*EXERCISE DIRECTIONS:* Give back each line of the data exactly as it reads, minus the pictures.

(Recorded data)
+-------+
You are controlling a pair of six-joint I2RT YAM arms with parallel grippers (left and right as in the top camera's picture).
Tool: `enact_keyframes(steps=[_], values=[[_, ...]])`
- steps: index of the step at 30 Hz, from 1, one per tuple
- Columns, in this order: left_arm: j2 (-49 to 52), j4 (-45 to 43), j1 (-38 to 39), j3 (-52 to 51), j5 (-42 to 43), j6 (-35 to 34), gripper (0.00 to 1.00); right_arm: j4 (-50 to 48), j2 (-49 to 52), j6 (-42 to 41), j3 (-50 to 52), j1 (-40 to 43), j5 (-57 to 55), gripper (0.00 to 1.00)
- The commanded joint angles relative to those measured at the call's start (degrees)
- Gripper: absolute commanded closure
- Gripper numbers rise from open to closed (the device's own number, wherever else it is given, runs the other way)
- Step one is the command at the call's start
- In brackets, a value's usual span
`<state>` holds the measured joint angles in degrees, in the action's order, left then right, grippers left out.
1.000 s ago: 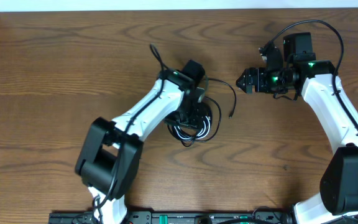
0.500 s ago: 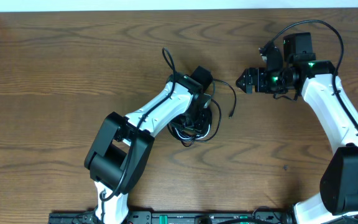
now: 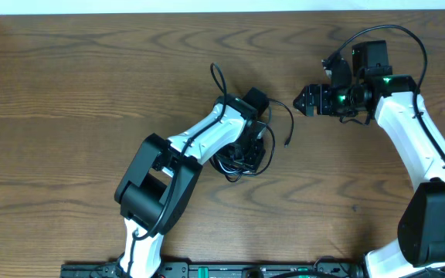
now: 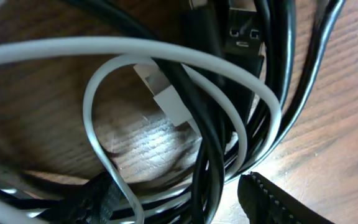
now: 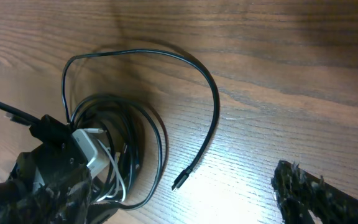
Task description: Untangle cables
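Observation:
A tangled pile of black cables (image 4: 278,74) and one white cable (image 4: 166,106) lies mid-table (image 3: 234,171). My left gripper (image 4: 188,202) is open and down in the pile (image 3: 247,157), its fingers (image 4: 98,199) straddling several black and white strands. One black cable loops out of the coil (image 5: 210,93) and ends in a loose plug (image 5: 180,182). My right gripper (image 3: 300,100) is open above the table to the right of the pile, holding nothing; its fingertips (image 5: 306,193) frame the loose plug.
A bare brown wooden table (image 3: 68,93) lies all around the pile. The left arm (image 3: 199,139) reaches diagonally across the middle. A wall edge (image 3: 207,6) runs along the back.
My left gripper has dropped a little further into the coil, and the strands fill more of its view. The right arm and the loose black loop have not moved.
At first my left gripper was open behind and left of the pile, and the right gripper was close to its right side. Then the left was over the coil and the right had drawn back. The left gripper then sat lower, and is now among the strands.

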<state>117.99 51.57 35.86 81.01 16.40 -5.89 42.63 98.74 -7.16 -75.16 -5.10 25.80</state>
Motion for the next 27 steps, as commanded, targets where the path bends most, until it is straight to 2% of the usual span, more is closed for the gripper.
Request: enact_keyframes(steps=[1,7,13,15,19,22,24,27], values=[[1.5,0.0,0.1,-0.1,0.3,0.9,0.34,0.2,0.3,0.6,-0.8,0.0,-0.2,0.10],[1.5,-0.1,0.1,-0.1,0.3,0.9,0.43,0.2,0.3,0.6,-0.8,0.0,-0.2,0.10],[1.6,-0.3,0.1,-0.1,0.3,0.9,0.48,0.3,0.3,0.6,-0.8,0.0,-0.2,0.09],[1.6,-0.4,0.1,-0.1,0.3,0.9,0.54,0.3,0.3,0.6,-0.8,0.0,-0.2,0.09],[1.6,0.2,-0.1,0.4,0.3,0.9,0.74,0.2,0.3,0.6,-0.8,0.0,-0.4,0.09],[1.5,1.8,-0.5,1.5,0.7,0.9,0.81,0.3,0.3,0.6,-0.8,0.0,-0.4,0.09],[1.0,2.8,-1.0,1.9,1.0,0.9,0.92,0.2,0.3,0.6,-0.8,-0.2,-0.4,0.09],[-0.2,4.5,-2.0,2.8,1.2,0.9,0.93,-0.1,0.3,0.6,-0.8,-0.3,-0.4,0.09]])
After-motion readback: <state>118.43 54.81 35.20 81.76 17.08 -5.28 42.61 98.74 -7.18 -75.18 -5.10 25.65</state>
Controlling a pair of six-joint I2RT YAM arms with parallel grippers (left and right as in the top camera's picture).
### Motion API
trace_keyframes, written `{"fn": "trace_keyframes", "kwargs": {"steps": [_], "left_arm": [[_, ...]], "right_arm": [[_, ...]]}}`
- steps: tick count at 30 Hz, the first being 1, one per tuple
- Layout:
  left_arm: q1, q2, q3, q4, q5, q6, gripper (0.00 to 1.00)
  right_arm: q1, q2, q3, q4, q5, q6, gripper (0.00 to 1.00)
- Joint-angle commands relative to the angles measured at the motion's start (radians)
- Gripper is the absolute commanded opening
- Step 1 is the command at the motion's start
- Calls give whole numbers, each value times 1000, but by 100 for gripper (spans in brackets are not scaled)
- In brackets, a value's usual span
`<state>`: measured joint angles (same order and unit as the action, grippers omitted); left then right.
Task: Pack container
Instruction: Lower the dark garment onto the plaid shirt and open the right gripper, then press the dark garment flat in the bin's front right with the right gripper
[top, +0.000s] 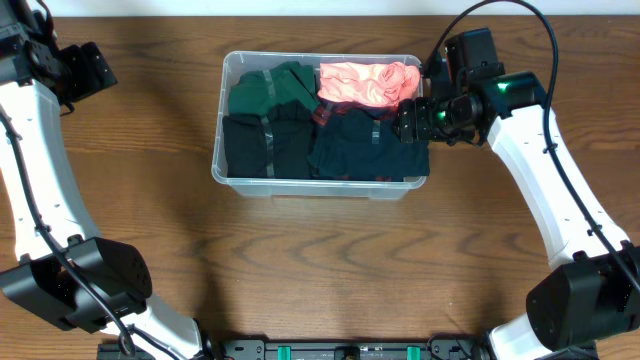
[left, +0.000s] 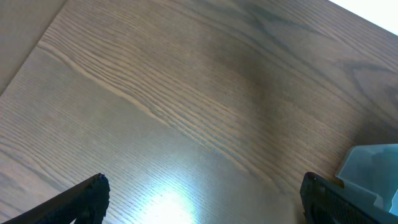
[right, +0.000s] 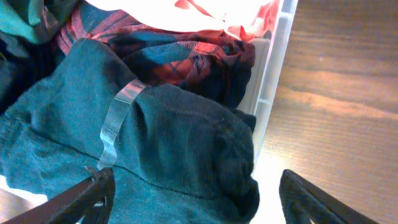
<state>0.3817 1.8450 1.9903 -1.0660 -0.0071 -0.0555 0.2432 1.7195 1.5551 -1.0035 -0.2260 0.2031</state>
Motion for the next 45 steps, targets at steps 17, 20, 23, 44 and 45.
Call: {"fn": "trace_keyframes", "kwargs": {"steps": [17,20,23,44,45], "left_arm": [[1,7,3,1,-2,-9,98],[1,7,3,1,-2,-9,98],[1,7,3,1,-2,-9,98],[1,7,3,1,-2,-9,98],[1,7,3,1,-2,-9,98]], "right_arm": [[117,-13,153,-80,247,-69,4],[152,-12,151,-98,304,-67,3],[173,-12,150,-114,341,-50,1],[178,3,-48,-18,349,-10,1],[178,3,-64,-3,349,-5,1]]}}
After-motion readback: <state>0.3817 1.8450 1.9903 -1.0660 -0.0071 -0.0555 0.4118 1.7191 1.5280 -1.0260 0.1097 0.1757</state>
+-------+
*THE ANSWER:*
You are controlling a pair of six-joint I2RT YAM arms with parallel grippers (left and right as in the top camera's picture).
Tool: `enact_keyframes(steps=[_], values=[[_, ...]])`
- steps: index of the step at 30 Hz, from 1, one per tuple
- Columns, in this order: left_arm: j2 (-49 to 52), j4 (-45 to 43), j1 (-38 to 39), j3 (-52 to 51), j5 (-42 to 43), j6 (-35 to 34), gripper (0.00 to 1.00); right_arm: j4 (-50 to 48), j2 (-49 to 52), j6 (-42 to 41), j3 (-50 to 52), j1 (-40 to 43), j5 (-57 to 55), gripper (0.00 to 1.00)
- The commanded joint angles relative to those measured at the call's start (degrees)
- Gripper: absolute commanded closure
- Gripper numbers rise from open to closed (the device's own number, wherever else it is given, runs the other way)
- Step one is the command at the call's start
- In brackets, a value's usual span
`<state>` holds the measured joint angles in degrees, in the action's order, left then right, grippers left out.
1.000 s ago: 
0.500 s ago: 
now: 
now: 
now: 
Task description: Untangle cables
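Observation:
A tangled pile of black cables (image 4: 278,74) and one white cable (image 4: 166,106) lies mid-table (image 3: 234,171). My left gripper (image 4: 188,202) is open and down in the pile (image 3: 247,157), its fingers (image 4: 98,199) straddling several black and white strands. One black cable loops out of the coil (image 5: 210,93) and ends in a loose plug (image 5: 180,182). My right gripper (image 3: 300,100) is open above the table to the right of the pile, holding nothing; its fingertips (image 5: 306,193) frame the loose plug.
A bare brown wooden table (image 3: 68,93) lies all around the pile. The left arm (image 3: 199,139) reaches diagonally across the middle. A wall edge (image 3: 207,6) runs along the back.
My left gripper has dropped a little further into the coil, and the strands fill more of its view. The right arm and the loose black loop have not moved.
At first my left gripper was open behind and left of the pile, and the right gripper was close to its right side. Then the left was over the coil and the right had drawn back. The left gripper then sat lower, and is now among the strands.
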
<state>117.99 51.57 35.86 81.01 16.40 -5.89 42.63 98.74 -7.16 -75.16 -5.10 25.80</state>
Motion for the next 27 steps, as commanded, targets where the path bends most, until it is straight to 2% of the usual span, more is closed for the gripper.
Request: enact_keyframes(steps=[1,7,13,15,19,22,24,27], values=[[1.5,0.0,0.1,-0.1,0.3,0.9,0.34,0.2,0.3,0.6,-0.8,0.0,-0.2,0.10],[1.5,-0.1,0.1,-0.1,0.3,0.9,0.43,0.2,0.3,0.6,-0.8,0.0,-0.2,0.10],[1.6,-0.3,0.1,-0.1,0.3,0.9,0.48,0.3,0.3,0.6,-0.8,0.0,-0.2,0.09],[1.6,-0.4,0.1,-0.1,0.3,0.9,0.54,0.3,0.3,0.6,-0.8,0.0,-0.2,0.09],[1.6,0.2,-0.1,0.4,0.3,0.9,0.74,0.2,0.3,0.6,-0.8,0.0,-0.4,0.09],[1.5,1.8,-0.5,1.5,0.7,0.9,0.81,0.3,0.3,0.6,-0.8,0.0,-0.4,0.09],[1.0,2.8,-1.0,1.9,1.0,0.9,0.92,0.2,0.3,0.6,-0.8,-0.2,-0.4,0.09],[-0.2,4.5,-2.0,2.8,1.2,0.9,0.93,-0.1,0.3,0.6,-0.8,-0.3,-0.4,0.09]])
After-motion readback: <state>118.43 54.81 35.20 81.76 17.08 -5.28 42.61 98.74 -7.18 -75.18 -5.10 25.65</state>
Controlling a pair of six-joint I2RT YAM arms with parallel grippers (left and right as in the top camera's picture).
### Motion API
trace_keyframes, written `{"fn": "trace_keyframes", "kwargs": {"steps": [_], "left_arm": [[_, ...]], "right_arm": [[_, ...]]}}`
- steps: tick count at 30 Hz, the first being 1, one per tuple
- Layout:
  left_arm: q1, q2, q3, q4, q5, q6, gripper (0.00 to 1.00)
  right_arm: q1, q2, q3, q4, q5, q6, gripper (0.00 to 1.00)
- Joint-angle commands relative to the angles measured at the motion's start (radians)
- Gripper is the absolute commanded opening
- Step 1 is the command at the motion's start
- Calls give whole numbers, each value times 1000, but by 100 for gripper (spans in brackets are not scaled)
- In brackets, a value's usual span
`<state>`: measured joint angles (same order and unit as the action, grippers omitted); left then right.
Task: Pack container
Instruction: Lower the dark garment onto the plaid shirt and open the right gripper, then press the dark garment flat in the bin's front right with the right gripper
[top, +0.000s] 
[left, +0.000s] 
[right, +0.000s] 
<state>0.3817 1.8450 1.9903 -1.0660 -0.0071 -0.0555 0.2432 1.7195 1.5551 -1.0035 -0.2260 0.2031</state>
Motion for the next 45 steps, targets at steps 17, 20, 23, 44 and 45.
Call: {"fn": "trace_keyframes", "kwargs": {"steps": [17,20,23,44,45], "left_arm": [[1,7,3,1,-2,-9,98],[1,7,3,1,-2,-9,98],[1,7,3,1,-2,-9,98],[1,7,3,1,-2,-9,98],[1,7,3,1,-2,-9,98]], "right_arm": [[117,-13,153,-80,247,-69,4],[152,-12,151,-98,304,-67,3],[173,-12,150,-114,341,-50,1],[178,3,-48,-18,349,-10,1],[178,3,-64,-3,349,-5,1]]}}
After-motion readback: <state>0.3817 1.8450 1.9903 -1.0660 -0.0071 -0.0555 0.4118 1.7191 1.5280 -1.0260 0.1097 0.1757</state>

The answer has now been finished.